Al regista Germi, i versi piacquero a tal punto da chiedere a Li Causi di musicarli.
Il maestro riascoltò la poesia dal minatore prendendo appunti anche di una traccia musicale per come l’aveva decantata il minatore e rielaborando il tutto anche per la sua grande esperienza musicale scrisse la partitura di “Vitti na crozza”.
La canzone forma la colonna musicale dei titoli iniziali del film.
Il film ebbe un buon successo e la canzone cantata nel film venne ascoltata da moltissime persone in tutta Italia e divenne molto conosciuta tanto che il maestro Li Causi registrò un vinile a 78 giri con la voce del tenore Michelangelo Verso.

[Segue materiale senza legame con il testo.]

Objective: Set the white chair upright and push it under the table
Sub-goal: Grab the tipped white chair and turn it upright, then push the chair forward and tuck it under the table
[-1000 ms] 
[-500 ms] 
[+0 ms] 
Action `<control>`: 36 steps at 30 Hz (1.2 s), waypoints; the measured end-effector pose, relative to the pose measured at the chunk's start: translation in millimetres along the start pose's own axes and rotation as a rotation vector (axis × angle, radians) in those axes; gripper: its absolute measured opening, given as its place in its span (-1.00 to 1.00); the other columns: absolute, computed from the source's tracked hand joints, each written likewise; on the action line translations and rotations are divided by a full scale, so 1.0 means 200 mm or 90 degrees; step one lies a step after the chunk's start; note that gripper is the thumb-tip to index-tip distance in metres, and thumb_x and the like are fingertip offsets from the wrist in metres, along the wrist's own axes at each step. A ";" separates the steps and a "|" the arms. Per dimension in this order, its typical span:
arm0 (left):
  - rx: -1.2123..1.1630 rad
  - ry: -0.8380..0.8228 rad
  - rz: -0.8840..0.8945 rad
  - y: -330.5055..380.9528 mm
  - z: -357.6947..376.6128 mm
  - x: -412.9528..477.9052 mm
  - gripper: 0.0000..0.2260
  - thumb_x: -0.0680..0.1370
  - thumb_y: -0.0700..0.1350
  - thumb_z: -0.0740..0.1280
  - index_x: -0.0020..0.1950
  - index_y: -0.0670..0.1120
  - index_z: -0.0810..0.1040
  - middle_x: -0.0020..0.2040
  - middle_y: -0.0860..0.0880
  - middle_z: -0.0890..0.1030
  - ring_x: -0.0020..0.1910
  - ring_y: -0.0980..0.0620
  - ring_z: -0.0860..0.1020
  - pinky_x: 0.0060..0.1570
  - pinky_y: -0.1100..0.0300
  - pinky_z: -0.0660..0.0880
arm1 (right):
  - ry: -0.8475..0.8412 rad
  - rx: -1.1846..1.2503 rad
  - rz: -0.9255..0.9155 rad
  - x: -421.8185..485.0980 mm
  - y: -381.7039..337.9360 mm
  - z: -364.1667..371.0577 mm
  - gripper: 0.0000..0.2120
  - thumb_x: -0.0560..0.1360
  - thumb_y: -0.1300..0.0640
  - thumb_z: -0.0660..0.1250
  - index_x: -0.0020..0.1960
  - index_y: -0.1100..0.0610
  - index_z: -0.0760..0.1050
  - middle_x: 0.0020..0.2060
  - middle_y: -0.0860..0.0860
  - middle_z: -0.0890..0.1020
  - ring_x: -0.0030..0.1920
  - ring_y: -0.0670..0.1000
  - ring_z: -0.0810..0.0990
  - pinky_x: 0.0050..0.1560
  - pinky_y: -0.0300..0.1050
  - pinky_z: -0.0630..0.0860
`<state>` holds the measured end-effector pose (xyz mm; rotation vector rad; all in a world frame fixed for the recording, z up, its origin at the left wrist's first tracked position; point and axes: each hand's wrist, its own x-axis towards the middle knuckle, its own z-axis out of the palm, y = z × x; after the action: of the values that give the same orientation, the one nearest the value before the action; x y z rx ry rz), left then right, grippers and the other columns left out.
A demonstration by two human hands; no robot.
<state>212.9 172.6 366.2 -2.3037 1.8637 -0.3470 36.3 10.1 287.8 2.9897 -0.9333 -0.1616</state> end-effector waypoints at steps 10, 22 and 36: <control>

Il maestro Li Causi, come fanno molti musicisti, registrò alla SIAE (Società Italiana Autori ed Editori) in data 16/03/1950 la canzone “Vitti na crozza” sotto il suo nome Francesco Li Causi, via Arco di San Francesco di Paola, 23 Agrigento.
Il regista Germi, che commissionò a Carlo Rustichelli, famoso autore di colonne sonore di film le restanti musiche, non cita nei titoli di inizio e di coda la paternità della musica “Vitti na crozza” per cui da qualcuno erroneamente la canzone viene attribuita a Carlo Rustichelli.
In realtà altri iscrissero questa canzone alla SIAE, ma il giudice di Catania, dopo dieci anni dalla causa intentata da Li Causi, decretò che il padre di “Vitti na crozza” fosse Francesco Li Causi, che nel frattempo era deceduto.
E’ verosimile, che la parte testuale della canzone appartenga a vecchie canzoni popolari e quindi di autore sconosciuto, (anche se non si trova traccia nei libri di raccolte di canzoni siciliane), e pertanto non si può effettuare una datazione certa, mentre la partitura è molto probabile sia del maestro Li Causi, non potendo però escludersi che il musicista a partire dalla canzone ascoltata dai minatori e quindi con linea armonica preesistente abbia messo in partitura la canzone mettendogli anche qualcosa di suo sia nel movimento armonico che nell’arrangiamento, convincendosi che per il lavoro effettuato di assembramento, arrangiamento e armonizzazione, era suo diritto iscrivere la canzone alla SIAE a suo nome.
Chi ascolta la celebre canzone siciliana Vitti ’na crozza crede che l’allegro motivo sia una sorta di inno alla vita, ma basta prestare attenzione alle sue parole per rendersi conto che si tratta di altro .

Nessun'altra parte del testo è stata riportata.